Before the PERB session, local union President Mougeotte issued a statement saying he was confident the state board would side with the union, as siding with the school board not only violates the state constitution but also threatens teachers’ certification.
“We are confident the PERB will agree this district’s forced outing policy violates the law,” Mougeotte stated. “The California Education Code requires educators to take an oath to support the Constitution and laws of California, and any violation places our teachers’ credentials in jeopardy of being suspended or revoked by the California Commission on Teacher Credentialing. A local school board does not have the authority to change or violate state laws.”
The state Public Employees Relations Board’s administrative law judge sided with the union and so did the state board, so the local school board appealed the pro-trans decision to the U.S. Supreme Court—and lost.
The High Court’s decision was timely, as the pro-trans ruling came on the first day of Pride Month.
“What began as a commemorative march surrounding the 1969 police raids of the Stonewall Inn, Pride Month has evolved into a global movement filled with opportunities for education, community-building, advocacy, celebration, and the joy of the LGBTQIA+ community,” the Communications Workers Human Rights Committee said in a statement.
“Solidarity means showing up for one another, and we are all committed to the fight because when one group is under attack, we are all under attack.”

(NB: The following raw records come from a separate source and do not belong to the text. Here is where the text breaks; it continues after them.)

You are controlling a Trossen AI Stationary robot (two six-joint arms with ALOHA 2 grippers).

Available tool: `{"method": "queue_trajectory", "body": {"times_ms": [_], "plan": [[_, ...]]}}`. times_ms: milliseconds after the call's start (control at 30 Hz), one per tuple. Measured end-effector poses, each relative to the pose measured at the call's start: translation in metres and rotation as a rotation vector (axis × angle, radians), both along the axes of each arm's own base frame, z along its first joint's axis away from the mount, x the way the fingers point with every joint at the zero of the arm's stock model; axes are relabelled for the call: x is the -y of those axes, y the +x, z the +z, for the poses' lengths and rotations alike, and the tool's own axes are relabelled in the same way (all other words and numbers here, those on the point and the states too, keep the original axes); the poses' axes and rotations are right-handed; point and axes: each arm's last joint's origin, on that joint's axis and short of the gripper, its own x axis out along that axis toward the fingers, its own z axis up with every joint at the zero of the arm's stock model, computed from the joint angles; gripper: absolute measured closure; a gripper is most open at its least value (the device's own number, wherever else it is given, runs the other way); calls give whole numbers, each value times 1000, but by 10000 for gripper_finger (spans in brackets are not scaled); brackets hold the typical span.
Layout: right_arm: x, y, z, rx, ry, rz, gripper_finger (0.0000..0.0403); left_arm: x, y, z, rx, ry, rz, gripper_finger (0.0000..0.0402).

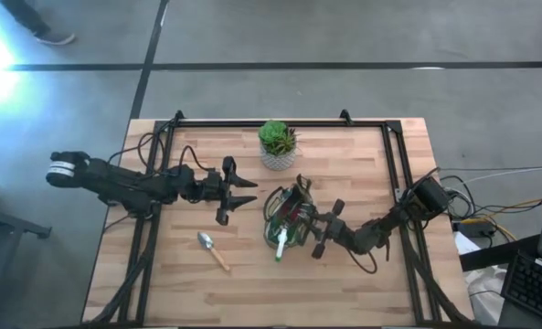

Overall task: Pick & Place Garden tools in Gardening bag
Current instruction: Put the right brown hand rake into the side pocket of the gardening bag

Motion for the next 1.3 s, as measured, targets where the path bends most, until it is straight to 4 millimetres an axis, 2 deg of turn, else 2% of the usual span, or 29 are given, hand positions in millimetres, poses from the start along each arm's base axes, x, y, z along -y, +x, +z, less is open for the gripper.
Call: {"method": "queue_trajectory", "body": {"times_ms": [133, 267, 433, 700, 900, 1133, 1300], "plan": [[-2, 0, 4, 14, 7, 6, 254, 0, 0, 0, 0, -5, -1, 234], [-7, -5, 15, 28, -8, 14, 230, 0, 0, 0, -2, -5, -2, 234], [-13, -10, 23, 18, -34, 10, 231, 0, 0, -1, -7, -7, -2, 234], [-13, -12, 21, -56, -18, 18, 249, 0, 0, -1, -7, -11, -3, 234], [-13, -12, 26, -41, 1, 31, 257, 0, 0, -1, -7, -10, -2, 234], [-14, -13, 38, 3, 47, 110, 245, 0, 0, -1, -10, -10, -2, 234], [-12, -14, 37, -44, 74, 110, 229, 0, 0, -1, -12, -10, -2, 234]]}}
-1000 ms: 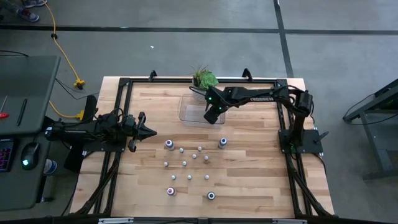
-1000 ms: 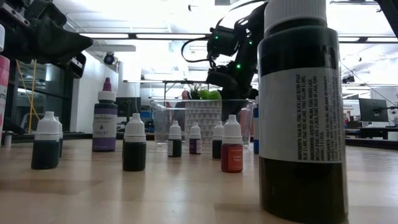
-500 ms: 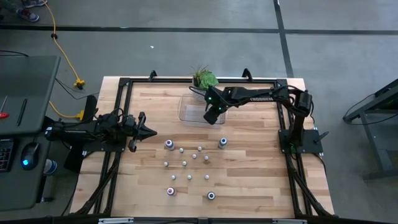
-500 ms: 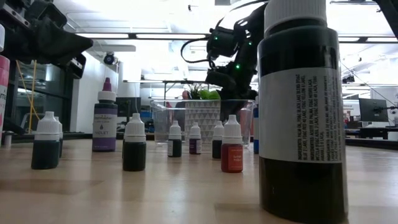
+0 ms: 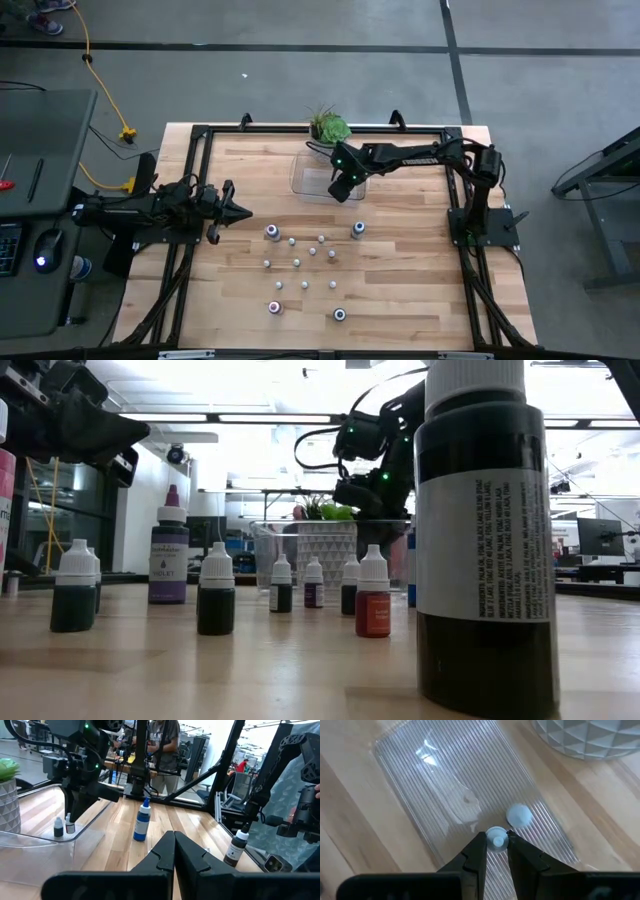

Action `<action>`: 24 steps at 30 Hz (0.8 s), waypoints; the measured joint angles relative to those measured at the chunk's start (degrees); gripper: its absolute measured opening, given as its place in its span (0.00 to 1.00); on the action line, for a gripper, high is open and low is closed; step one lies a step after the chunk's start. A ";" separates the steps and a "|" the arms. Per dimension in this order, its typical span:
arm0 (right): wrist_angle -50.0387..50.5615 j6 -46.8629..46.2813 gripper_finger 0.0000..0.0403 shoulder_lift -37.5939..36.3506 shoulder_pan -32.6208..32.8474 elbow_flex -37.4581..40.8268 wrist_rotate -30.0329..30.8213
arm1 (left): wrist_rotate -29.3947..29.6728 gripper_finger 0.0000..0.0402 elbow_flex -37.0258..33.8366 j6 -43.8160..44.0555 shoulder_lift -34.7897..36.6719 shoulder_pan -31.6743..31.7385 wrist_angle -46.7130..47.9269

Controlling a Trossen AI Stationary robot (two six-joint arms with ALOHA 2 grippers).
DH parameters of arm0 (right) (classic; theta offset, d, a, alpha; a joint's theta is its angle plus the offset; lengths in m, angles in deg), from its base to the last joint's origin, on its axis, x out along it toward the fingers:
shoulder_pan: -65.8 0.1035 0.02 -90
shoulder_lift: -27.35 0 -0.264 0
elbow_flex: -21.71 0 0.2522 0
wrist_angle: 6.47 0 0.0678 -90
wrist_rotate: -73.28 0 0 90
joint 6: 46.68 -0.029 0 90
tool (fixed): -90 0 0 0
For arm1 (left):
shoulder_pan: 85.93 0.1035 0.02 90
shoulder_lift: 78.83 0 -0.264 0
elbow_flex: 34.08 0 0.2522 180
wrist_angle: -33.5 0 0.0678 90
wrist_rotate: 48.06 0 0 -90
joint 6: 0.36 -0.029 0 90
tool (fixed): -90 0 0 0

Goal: Pick & Place food coloring
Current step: Put the small orange food coloring bottle into the bin, then put the small black food coloring bottle into the bin

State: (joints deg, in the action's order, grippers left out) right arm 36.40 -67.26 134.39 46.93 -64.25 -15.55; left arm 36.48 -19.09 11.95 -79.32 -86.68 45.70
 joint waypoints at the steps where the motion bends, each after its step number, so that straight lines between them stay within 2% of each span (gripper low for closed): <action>1: -0.18 0.00 0.15 0.00 0.00 0.00 -0.02 | 0.01 0.00 0.00 0.00 0.00 -0.01 0.00; 11: -0.07 0.66 0.18 0.00 0.00 0.00 -0.11 | 0.00 0.00 0.01 0.00 0.00 0.00 0.00; 24: 0.39 1.11 0.31 -0.03 0.00 0.00 -0.24 | -0.02 0.00 -0.01 0.00 0.00 0.00 0.02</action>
State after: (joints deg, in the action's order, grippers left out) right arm 36.79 -66.14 134.36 46.93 -64.25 -15.79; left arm 36.46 -19.10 11.95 -79.32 -86.68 45.72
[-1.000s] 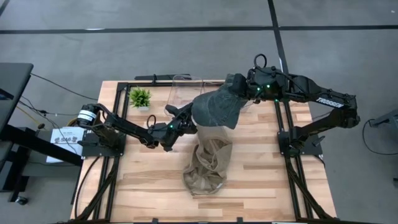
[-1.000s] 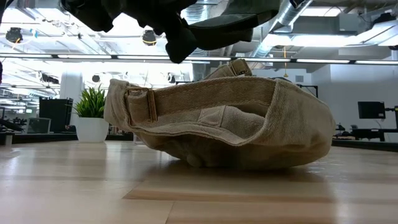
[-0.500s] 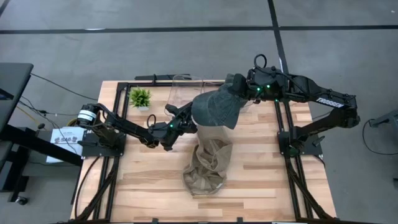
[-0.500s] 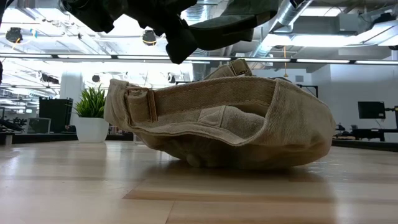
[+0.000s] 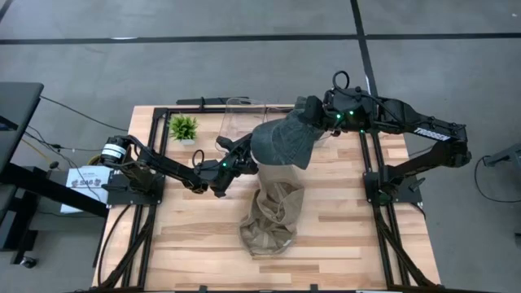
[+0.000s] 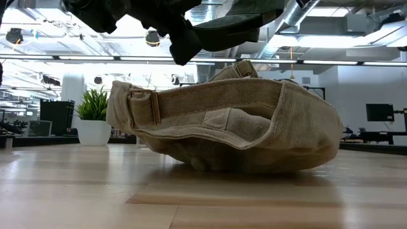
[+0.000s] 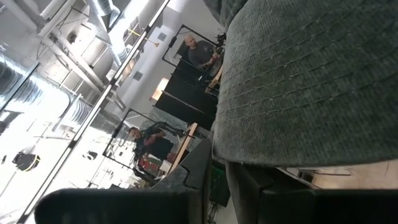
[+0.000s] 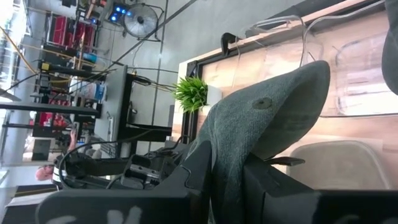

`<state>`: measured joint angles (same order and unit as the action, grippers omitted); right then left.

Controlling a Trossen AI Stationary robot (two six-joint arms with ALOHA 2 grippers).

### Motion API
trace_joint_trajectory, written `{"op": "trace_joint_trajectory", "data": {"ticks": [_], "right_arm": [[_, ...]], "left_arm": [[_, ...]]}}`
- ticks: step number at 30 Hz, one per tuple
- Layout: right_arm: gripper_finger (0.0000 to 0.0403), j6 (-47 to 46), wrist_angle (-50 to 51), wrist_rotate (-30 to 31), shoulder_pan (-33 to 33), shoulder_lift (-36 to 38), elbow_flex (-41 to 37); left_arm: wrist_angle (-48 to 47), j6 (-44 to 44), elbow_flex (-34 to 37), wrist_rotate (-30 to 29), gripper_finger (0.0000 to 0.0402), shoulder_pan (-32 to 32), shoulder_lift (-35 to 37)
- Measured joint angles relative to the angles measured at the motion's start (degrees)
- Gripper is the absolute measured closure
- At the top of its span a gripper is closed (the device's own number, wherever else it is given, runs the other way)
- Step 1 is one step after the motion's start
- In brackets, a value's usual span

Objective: Pick & Place hat
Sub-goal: Put the black cap into the right transparent bin

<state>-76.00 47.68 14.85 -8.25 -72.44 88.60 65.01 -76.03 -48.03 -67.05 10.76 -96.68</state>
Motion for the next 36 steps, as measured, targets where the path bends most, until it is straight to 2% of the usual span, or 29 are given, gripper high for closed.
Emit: {"op": "trace_joint_trajectory", "data": {"ticks": [9, 14, 32, 36], "right_arm": [[0.0363, -0.50, -0.80, -1.43, -0.13, 0.02, 0.00], [0.0396, -0.53, -0.59, -1.45, -0.13, 0.02, 0.00], [0.0401, -1.62, -0.61, -3.66, -1.36, 1.59, 0.02], [0.0401, -1.65, -1.01, -5.07, -2.77, 3.30, 0.02]], "left_arm": [[0.00, 0.00, 0.00, -0.23, 0.0357, 0.06, 0.00], [0.03, 3.97, 0.00, -0.47, 0.0357, 0.70, 0.01], [0.50, 12.19, 0.00, -0.90, 0.0357, 6.44, 0.02], [0.64, 13.55, -0.06, -3.92, 0.0357, 6.82, 0.98]]}}
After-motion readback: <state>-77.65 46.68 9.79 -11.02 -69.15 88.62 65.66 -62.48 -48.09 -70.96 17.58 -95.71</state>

The justices also ruled in the face of a party-line 217-198 U.S. House vote last month for an anti-trans GOP “messaging” bill, part of its “social issues” agenda. The bill, HR2616, would use the lever of federal rules to order local schools to out trans kids.
That measure, which has little chance of Senate approval, is more red meat for the GOP’s MAGA base. As might be expected, it came out of the ideologically polarized House Education and the Workforce Committee, sponsored by panel chair Rep. Denny Walberg, R-Mich., on May 21, on a party-line vote.
“Many schools are engaged in systematic attempts to erode parental rights,” Walberg alleged then. “Schools are facilitating gender transitions or encouraging students to change their names and pronouns without telling parents.”